Source material

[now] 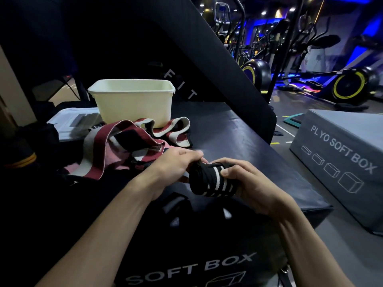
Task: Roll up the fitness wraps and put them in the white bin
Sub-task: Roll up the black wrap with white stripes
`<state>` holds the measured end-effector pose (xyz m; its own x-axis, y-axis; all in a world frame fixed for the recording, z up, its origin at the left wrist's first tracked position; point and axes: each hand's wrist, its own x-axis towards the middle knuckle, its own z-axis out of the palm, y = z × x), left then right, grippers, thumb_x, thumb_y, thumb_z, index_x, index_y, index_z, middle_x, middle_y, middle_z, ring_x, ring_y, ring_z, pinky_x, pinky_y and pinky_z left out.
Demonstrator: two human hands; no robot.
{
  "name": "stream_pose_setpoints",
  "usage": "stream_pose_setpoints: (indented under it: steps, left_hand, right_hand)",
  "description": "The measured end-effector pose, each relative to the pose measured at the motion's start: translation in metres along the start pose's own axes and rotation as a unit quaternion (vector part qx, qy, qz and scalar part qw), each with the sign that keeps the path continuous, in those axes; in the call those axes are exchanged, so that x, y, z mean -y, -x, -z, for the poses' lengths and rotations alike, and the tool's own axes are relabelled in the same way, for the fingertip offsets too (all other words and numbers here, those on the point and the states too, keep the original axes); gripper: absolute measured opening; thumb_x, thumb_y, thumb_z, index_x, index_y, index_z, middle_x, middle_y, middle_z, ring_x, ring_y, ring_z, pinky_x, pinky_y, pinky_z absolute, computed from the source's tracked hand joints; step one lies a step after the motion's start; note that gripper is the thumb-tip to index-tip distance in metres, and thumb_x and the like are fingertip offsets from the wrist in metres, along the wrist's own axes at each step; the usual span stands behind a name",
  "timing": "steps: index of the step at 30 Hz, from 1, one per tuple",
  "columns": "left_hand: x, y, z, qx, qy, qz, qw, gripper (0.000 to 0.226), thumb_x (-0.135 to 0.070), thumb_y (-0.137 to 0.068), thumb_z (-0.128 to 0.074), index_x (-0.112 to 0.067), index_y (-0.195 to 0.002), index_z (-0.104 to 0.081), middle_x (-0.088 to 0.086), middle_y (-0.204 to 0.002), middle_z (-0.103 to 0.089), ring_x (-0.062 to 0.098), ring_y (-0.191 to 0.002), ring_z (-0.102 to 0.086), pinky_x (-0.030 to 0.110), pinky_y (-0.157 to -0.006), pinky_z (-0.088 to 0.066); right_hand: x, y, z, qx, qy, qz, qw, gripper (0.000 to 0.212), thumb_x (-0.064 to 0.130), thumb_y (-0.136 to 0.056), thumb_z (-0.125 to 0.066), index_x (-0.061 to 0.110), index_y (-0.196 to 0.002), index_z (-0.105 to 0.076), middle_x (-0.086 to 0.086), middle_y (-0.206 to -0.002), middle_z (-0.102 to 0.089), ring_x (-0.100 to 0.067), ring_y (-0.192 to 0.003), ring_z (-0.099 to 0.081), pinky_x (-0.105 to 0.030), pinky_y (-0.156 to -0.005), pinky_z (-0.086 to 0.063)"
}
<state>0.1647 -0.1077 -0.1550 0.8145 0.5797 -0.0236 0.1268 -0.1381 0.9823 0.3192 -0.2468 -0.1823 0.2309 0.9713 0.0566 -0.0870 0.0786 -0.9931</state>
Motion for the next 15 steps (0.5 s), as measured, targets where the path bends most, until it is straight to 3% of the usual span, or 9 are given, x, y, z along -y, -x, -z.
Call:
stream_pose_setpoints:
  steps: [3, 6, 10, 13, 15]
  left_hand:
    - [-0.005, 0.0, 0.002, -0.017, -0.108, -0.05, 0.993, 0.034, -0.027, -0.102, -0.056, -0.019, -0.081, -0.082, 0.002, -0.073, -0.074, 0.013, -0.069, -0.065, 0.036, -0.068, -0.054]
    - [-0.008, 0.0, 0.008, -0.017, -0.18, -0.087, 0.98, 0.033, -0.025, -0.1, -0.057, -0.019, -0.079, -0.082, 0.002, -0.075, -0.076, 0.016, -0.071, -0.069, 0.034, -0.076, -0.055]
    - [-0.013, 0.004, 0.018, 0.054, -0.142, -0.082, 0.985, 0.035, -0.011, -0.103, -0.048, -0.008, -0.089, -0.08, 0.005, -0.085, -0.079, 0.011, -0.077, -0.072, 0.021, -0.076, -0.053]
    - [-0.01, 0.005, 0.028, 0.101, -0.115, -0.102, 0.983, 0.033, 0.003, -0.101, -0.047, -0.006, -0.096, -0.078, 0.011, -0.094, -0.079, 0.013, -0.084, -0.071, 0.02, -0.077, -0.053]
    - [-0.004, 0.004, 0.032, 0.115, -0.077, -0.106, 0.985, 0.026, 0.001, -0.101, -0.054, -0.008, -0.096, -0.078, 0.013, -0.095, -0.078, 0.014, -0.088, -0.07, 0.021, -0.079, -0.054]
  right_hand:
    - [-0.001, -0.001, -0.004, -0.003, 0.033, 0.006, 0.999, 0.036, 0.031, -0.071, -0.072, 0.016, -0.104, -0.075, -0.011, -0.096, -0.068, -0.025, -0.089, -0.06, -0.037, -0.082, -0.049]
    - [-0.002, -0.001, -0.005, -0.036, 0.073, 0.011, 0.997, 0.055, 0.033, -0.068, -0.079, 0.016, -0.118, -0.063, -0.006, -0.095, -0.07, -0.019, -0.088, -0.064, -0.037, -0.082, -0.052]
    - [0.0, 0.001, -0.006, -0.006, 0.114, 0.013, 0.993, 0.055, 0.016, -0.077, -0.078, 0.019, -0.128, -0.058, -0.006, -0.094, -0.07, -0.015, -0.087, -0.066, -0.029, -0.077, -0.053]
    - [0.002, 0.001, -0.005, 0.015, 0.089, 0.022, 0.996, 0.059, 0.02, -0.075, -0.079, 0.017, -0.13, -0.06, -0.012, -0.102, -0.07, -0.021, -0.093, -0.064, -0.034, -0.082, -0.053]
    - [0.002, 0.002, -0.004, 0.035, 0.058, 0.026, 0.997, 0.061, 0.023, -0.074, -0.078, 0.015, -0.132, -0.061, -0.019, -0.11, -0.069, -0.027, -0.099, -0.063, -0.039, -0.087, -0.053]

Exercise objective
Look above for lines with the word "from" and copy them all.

Solution for this exercise
  "description": "The measured end-effector pose, each relative to the pose measured at the motion's start: translation in metres along the start pose's own axes and rotation as a unit quaternion (vector part qx, qy, qz and scalar part qw), each with the sign that keeps the path continuous, in those axes; in the call those axes are exchanged, so that x, y, z mean -y, -x, -z, for the poses' lengths and rotations alike, and the tool's own axes are relabelled in the same way, for the fingertip offsets too (all other words and numbers here, those on the point and the states too, keep the original axes); gripper: absolute measured opening; thumb_x, thumb_y, thumb_z, index_x, index_y, index_z, middle_x, middle_y, middle_z, ring_x, ring_y, ring_z, pinky_x, pinky_y, pinky_z absolute, computed from the source's tracked hand joints; step one lies a step after the motion's start; note that gripper is the thumb-tip to index-tip distance in metres, and thumb_x and the like are fingertip offsets from the wrist in metres, along the wrist's own axes at each step; the usual span stands behind a name",
  "timing": "steps: index of the step at 30 Hz, from 1, one per tuple",

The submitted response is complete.